Writing your own, customized PDB parser is easy. Suppose that you are trying to parse a PDB-like file which misuses the charge column to store custom info. This will certainly crash RegularStructureParser (for good), but you can create your own parser as a workaround. All you need to to is to override the virtual _read_charge hook method:

   class CustomParser(RegularStructureParser):
   
       def _read_charge(self, line):
           try:
               return super(CustomParser, self)._read_charge(line)
           except StructureFormatError:
               return None

Another important abstraction in this module is StructureProvider. It has several implementations which can be used to retrieve PDB Structures from various sources: file system directories, remote URLs, etc. You can easily create your own provider as well. See StructureProvider for details.

Finally, this module gives you some FileBuilders, used for text serialization of Structures and Ensembles:

>>> builder = PDBFileBuilder(stream)
>>> builder.add_header(structure)
>>> builder.add_structure(structure)

where stream is any Python stream, e.g. an open file or sys.stdout.

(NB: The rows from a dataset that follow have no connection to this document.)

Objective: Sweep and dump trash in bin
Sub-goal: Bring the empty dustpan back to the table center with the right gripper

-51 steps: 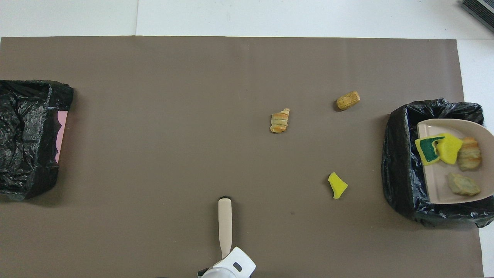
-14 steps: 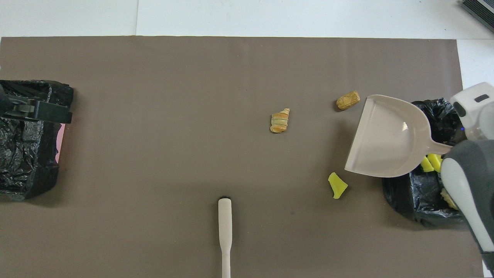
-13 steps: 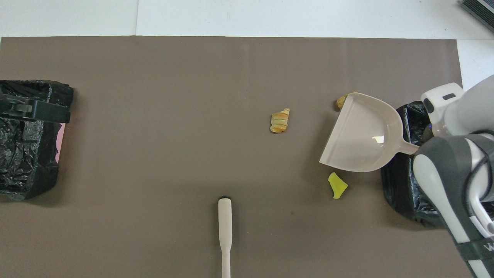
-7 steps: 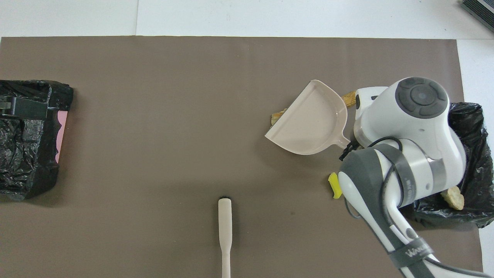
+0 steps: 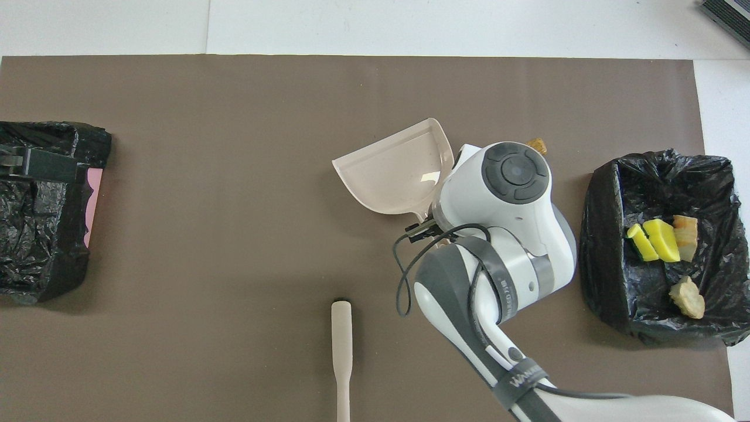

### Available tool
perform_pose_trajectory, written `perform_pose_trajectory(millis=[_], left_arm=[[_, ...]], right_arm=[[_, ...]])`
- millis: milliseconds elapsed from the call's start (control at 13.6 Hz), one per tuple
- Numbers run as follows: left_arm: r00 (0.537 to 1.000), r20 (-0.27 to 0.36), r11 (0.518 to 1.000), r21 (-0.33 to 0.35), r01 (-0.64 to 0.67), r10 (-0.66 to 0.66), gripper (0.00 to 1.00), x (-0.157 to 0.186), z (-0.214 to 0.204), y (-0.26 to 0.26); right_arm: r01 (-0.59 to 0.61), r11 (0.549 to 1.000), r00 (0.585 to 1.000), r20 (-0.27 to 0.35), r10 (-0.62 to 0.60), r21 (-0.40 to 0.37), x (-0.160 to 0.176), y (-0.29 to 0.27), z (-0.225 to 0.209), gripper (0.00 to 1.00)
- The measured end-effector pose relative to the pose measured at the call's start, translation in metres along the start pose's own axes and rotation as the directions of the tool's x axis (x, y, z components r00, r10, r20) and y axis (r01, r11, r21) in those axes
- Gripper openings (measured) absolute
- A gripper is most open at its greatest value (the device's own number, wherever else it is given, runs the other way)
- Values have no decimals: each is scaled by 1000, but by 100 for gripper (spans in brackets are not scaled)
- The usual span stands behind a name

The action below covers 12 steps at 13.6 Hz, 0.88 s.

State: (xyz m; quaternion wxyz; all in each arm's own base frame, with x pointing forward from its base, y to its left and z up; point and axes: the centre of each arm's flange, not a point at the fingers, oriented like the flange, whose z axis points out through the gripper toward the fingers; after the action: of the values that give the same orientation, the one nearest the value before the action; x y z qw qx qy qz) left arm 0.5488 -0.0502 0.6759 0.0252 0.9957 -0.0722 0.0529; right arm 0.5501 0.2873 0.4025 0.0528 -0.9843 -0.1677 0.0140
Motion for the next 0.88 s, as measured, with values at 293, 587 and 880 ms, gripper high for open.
perform_pose_trajectory(millis=[293, 587, 880], left_arm=[[1000, 3, 1000, 0, 0, 0, 100, 0, 0, 0], [1000, 15, 1000, -1, -2, 2, 100, -2, 1, 1], [1000, 16, 1000, -2, -9, 9, 100, -2, 1, 5]], right_arm=[[-231, 973, 973, 5, 230, 10, 31, -80, 38, 31], [-329, 944, 944, -13, 329, -13, 52, -123, 67, 32], [-352, 936, 935, -37, 352, -11, 61, -110, 58, 53]])
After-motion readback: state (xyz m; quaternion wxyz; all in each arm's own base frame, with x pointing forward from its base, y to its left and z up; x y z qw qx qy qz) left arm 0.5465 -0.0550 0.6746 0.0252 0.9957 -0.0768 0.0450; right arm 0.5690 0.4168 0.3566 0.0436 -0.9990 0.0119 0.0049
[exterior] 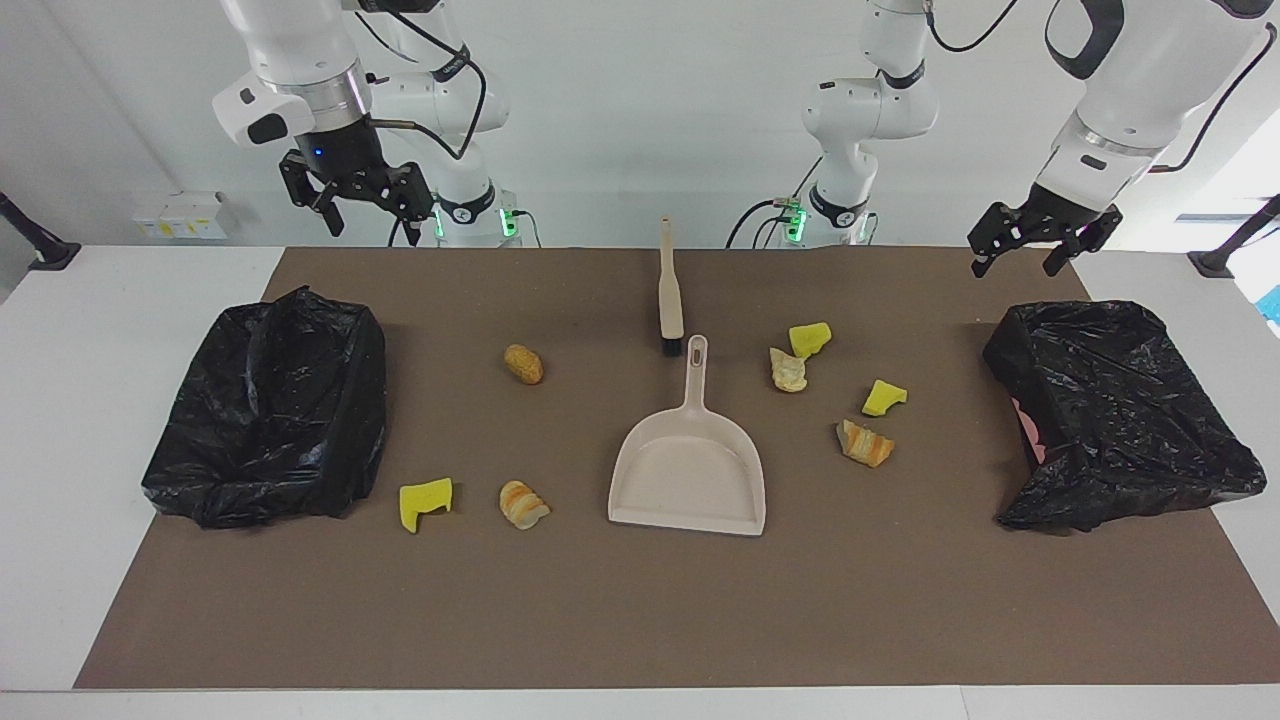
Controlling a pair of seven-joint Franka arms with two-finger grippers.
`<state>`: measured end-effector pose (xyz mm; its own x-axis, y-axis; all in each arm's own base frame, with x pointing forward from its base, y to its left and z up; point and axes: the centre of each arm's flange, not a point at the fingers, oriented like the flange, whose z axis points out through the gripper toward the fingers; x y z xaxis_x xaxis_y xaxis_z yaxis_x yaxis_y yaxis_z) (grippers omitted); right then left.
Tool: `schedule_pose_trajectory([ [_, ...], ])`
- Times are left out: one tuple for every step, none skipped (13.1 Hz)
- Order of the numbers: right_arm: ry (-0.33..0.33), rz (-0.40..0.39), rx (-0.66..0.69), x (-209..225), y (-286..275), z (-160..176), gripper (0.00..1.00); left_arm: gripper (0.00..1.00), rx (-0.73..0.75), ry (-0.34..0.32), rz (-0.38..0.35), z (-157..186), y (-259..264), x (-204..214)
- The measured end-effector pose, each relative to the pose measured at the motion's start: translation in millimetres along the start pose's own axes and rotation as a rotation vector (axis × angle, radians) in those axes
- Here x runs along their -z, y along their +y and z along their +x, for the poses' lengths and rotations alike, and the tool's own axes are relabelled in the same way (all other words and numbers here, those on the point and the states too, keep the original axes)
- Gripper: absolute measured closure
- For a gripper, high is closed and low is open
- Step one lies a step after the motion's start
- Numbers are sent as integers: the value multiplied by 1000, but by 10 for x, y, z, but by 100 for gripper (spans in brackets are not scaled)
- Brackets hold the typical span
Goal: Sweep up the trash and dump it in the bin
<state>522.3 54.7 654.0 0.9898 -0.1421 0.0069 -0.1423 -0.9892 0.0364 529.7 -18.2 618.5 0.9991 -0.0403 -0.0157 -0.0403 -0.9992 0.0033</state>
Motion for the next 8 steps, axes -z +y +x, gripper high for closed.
schedule_pose_trajectory([
  [0, 0, 0, -1, 1, 1, 0, 0, -2, -4, 0, -9, 8, 20],
  [0, 0, 0, -3, 2, 1, 0, 0, -5, -6, 0, -14, 22, 25],
  [-1, 0, 0, -4, 2, 1, 0, 0, -7, -11, 0, -18, 36, 23],
  [-1, 0, -2, -4, 11, 3, 0, 0, -8, -14, 0, -23, 41, 20],
  [-1, 0, -9, -5, 47, 12, 0, 0, -8, -18, 1, -27, 43, 16],
  [-1, 0, -21, -8, 110, 27, 0, 0, -10, -24, 1, -33, 54, 10],
  [-3, 0, -32, -12, 169, 39, 0, 0, -17, -33, 1, -42, 88, -1],
  [-5, 0, -39, -17, 206, 45, 0, 0, -28, -39, 0, -50, 153, -11],
])
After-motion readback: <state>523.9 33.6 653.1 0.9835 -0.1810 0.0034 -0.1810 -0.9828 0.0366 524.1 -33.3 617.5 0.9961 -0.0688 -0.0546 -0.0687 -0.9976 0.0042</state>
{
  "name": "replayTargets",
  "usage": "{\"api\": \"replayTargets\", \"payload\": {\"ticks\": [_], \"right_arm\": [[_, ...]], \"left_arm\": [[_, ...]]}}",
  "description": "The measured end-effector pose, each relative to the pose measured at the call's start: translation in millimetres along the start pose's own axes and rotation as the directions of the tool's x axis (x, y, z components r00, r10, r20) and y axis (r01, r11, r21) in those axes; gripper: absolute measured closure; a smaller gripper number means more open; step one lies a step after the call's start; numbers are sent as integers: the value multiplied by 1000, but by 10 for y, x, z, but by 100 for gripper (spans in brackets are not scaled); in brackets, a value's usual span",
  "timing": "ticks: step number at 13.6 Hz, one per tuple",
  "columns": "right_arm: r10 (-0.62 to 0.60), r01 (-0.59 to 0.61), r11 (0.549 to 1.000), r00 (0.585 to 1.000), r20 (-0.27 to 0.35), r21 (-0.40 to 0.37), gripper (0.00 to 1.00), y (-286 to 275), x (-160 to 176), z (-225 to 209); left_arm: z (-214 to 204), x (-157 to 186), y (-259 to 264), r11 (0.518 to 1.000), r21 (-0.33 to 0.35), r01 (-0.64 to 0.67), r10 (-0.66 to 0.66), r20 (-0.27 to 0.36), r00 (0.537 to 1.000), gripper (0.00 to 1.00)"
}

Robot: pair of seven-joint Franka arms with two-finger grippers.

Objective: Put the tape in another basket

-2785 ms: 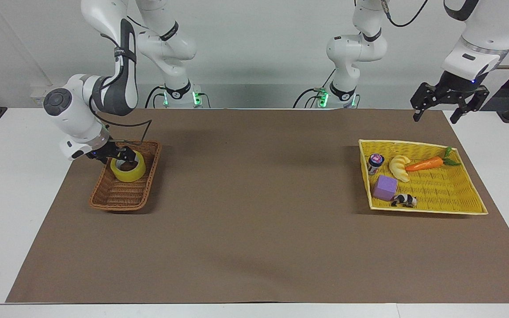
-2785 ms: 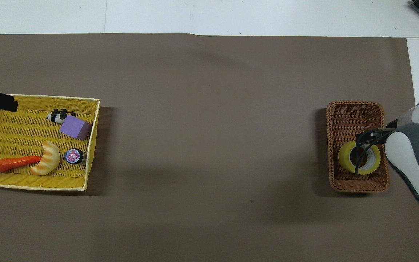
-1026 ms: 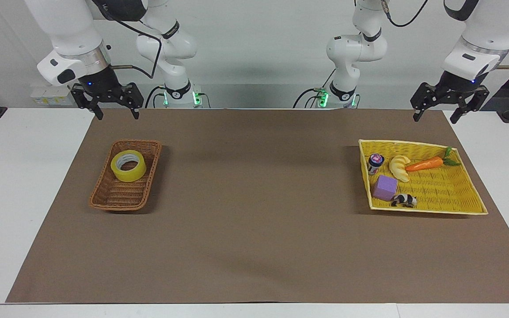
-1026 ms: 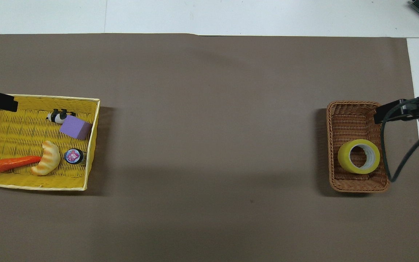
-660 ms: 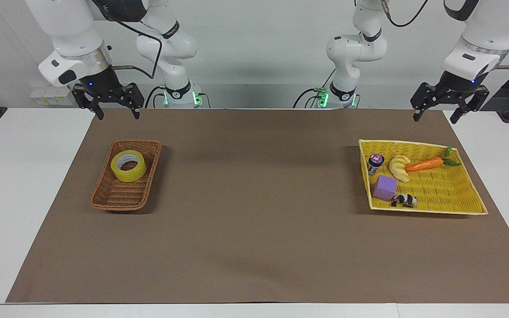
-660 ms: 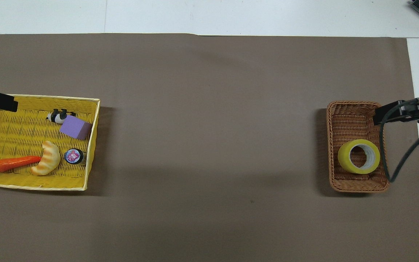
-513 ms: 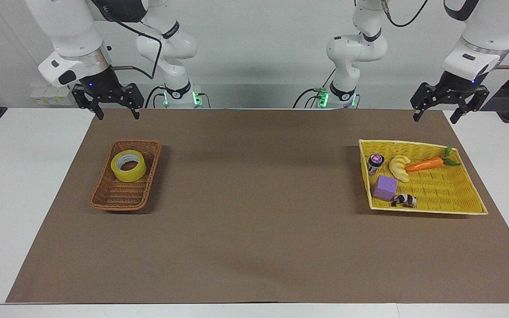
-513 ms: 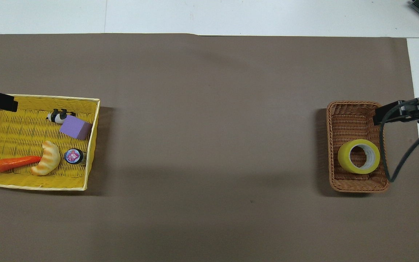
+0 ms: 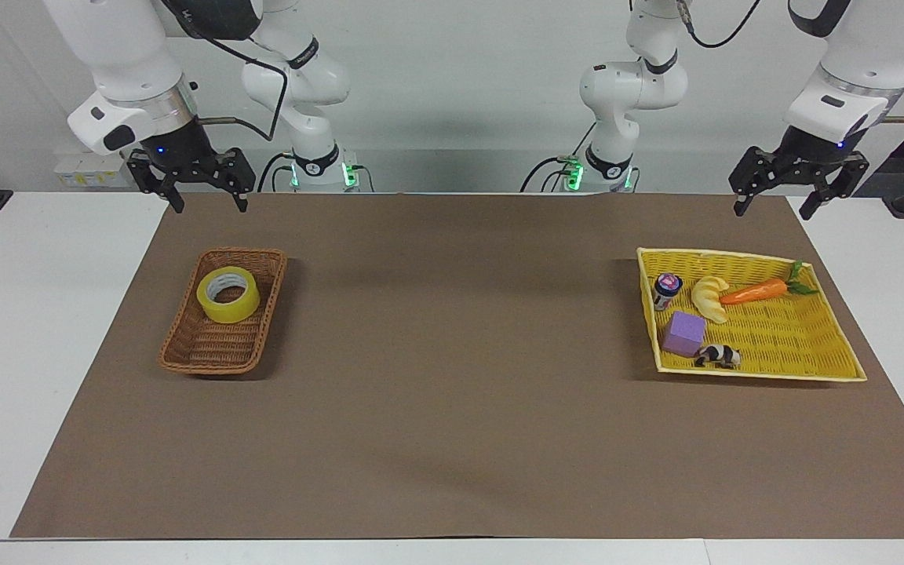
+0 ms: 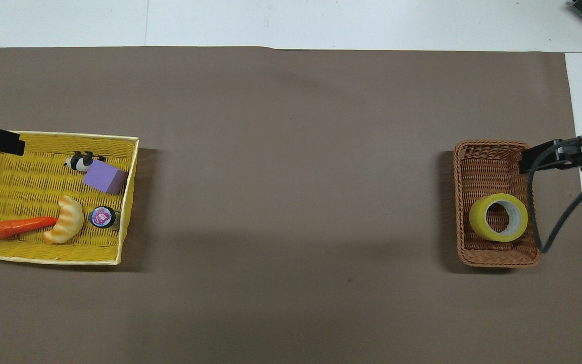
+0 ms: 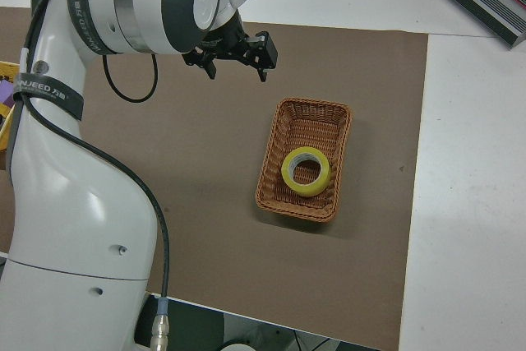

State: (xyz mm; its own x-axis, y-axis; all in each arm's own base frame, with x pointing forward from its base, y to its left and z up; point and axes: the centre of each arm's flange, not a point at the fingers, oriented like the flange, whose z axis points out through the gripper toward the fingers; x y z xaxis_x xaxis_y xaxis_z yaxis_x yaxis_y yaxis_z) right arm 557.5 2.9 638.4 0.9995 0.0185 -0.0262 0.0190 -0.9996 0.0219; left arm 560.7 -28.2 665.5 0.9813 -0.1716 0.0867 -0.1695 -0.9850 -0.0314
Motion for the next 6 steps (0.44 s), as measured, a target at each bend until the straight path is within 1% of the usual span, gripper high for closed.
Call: {"api": "replayTargets", "payload": {"ticks": [6], "right_arm": [[21, -21, 1000, 1000, 0, 0, 0, 117, -2, 5]], "left_arm": [[0, 0, 0, 1000, 0, 0, 0, 0, 1000, 0]]}}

See Ensemble and Structure from csb.bio.structure for details on these objects.

Classes
	AbstractResidueMapper Defines the base interface of all residue mappers, used to align PDB ATOM records to the real (SEQRES) sequence of a chain.
	AbstractStructureParser A base PDB structure format-aware parser.
	AsyncParseResult
	AsyncStructureParser Wraps StructureParser in an asynchronous call.
	CombinedResidueMapper The best of both worlds: attempts to map the residues using FastResidueMapper, but upon failure secures success by switching to RobustResidueMapper.
	CustomStructureProvider A custom PDB data source.
	DegenerateID Looks like a StandardID, except that the accession number may have arbitrary length.
	EntryID Represents a PDB Chain identifier.
	FastResidueMapper RegExp-based residue mapper.
	FileBuilder Base abstract files for all structure file formatters.
	FileSystemStructureProvider Simple file system based PDB data source.
	HeaderFormatError
	InvalidEntryIDError
	LegacyStructureParser This is a customized PDB parser, which is designed to read both sequence and atom data from the ATOM section.
	PDBEnsembleFileBuilder Supports serialization of NMR ensembles.
	PDBFileBuilder PDB file format builder.
	PDBHeaderParser Ultra fast PDB HEADER parser.
	PDBParseError
	RegularStructureParser This is the de facto PDB parser, which is designed to read SEQRES and ATOM sections separately, and them map them.
	RemoteStructureProvider Retrieves PDB structures from a specified remote URL.
	ResidueInfo High-performance struct, which functions as a container for unmapped Atoms.
	ResidueMappingError
	RobustResidueMapper Exhaustive residue mapper, which uses Needleman-Wunsch global alignment.
	SecStructureFormatError
	SeqResID Same as a StandardID, but contains an additional underscore between te accession number and the chain identifier.
	SparseChainSequence Sequence view for reference (SEQRES) or sparse (ATOM) PDB chains.
	StandardID Standard PDB ID in the following form: xxxxY, where xxxx is the accession number (lower case) and Y is an optional chain identifier.
	StructureFormatError
	StructureNotFoundError
	StructureProvider Base class for all PDB data source providers.
	UnknownPDBResidueError

Functions

AbstractStructureParser

StructureParser(structure_file, check_ss=False, mapper=None)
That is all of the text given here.